Ford has announced that it will be moving away from ‘traditional cars’ and will invest more heavily in autonomous and electric vehicles.
In a statement from the car giant’s new CEO Jim Hackett, he said that Ford needed to improve its ‘fitness’ in the “evolving and disruptive period for the auto industry.”
A new dedicated electrification divison has been set up, called Team Edison, that will focus the brand’s attention on hybrid and electric vehicles.
Ford is committed to delivering 13 new electric vehicles over the next five years. Flagship models such as the F-150 and Mustang will feature hybrid technology by 2022 alongside a fully electric small SUV.
The Detroit manufacturer has said it will shift $7 billion worth of resources from traditional cars to the SUV and pick-up markets, with particular emphasis on the 2018 North America Ranger and the worldwide launch of the new Bronco in 2020.
The next-generation North American Focus will now be assembled in China as part of its SUV-orientated budget shift.
Autonomous vehicles are also a big focus according to Hackett.
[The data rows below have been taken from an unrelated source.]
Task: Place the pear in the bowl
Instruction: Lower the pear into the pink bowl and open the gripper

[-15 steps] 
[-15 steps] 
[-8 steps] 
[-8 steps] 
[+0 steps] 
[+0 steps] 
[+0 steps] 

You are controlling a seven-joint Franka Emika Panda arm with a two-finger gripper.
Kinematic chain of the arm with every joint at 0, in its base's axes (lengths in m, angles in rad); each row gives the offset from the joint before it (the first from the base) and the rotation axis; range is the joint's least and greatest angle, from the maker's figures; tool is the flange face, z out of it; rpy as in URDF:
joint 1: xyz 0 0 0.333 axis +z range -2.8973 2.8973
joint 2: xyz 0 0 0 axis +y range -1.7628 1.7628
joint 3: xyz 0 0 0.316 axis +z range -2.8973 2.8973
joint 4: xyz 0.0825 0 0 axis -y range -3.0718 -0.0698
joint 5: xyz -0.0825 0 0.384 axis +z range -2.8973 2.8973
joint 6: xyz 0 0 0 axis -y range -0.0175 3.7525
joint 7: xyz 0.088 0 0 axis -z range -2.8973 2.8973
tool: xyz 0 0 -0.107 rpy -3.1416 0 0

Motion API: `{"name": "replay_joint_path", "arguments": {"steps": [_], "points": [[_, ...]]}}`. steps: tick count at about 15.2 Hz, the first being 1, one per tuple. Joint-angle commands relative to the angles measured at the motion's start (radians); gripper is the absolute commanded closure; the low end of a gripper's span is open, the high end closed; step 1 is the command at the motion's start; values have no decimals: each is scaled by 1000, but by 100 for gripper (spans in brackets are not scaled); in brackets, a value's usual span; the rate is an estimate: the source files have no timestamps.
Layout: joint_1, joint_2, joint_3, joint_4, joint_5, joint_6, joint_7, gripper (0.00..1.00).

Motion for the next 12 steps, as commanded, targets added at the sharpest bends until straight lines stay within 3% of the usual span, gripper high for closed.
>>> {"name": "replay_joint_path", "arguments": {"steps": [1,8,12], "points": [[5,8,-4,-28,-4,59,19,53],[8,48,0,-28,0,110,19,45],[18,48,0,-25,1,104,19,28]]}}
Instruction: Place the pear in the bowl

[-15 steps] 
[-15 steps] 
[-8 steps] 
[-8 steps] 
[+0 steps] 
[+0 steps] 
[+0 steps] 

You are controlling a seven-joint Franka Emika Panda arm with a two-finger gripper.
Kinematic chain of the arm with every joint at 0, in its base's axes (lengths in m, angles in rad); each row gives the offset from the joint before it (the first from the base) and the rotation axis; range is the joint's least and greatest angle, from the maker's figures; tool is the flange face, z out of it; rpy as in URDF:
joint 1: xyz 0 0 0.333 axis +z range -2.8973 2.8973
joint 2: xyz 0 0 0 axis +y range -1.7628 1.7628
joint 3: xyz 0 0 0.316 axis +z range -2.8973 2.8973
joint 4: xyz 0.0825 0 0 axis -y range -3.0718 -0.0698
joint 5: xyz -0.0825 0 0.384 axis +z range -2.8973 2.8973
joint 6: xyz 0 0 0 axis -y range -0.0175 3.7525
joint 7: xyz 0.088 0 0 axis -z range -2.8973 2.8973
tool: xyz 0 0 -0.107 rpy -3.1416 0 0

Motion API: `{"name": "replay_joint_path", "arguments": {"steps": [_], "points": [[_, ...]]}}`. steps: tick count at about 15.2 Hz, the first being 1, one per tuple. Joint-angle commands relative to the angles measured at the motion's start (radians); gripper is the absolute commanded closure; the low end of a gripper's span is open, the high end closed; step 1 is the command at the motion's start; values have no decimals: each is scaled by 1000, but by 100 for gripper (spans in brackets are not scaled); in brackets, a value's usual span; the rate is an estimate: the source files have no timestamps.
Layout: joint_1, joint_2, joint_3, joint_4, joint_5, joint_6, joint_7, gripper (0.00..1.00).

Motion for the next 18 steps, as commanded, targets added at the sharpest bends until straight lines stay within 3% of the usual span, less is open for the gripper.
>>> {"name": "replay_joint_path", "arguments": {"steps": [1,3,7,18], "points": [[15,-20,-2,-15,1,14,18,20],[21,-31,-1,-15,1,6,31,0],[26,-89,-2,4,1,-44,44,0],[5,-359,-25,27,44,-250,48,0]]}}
Ford has already announced partnerships with app-taxi company Lyft and pizza delivery company Domino’s to develop autonomous transport for Lyft customers getting to and from a destination, as well as autonomous food delivery methods.
Hackett also announced that Ford will reduce automotive costs by 50 per cent (approximately $14 billion) through 2022. Connected smart vehicles are also on Ford’s priority list, with a global connectivity target of 90 per cent by 2020.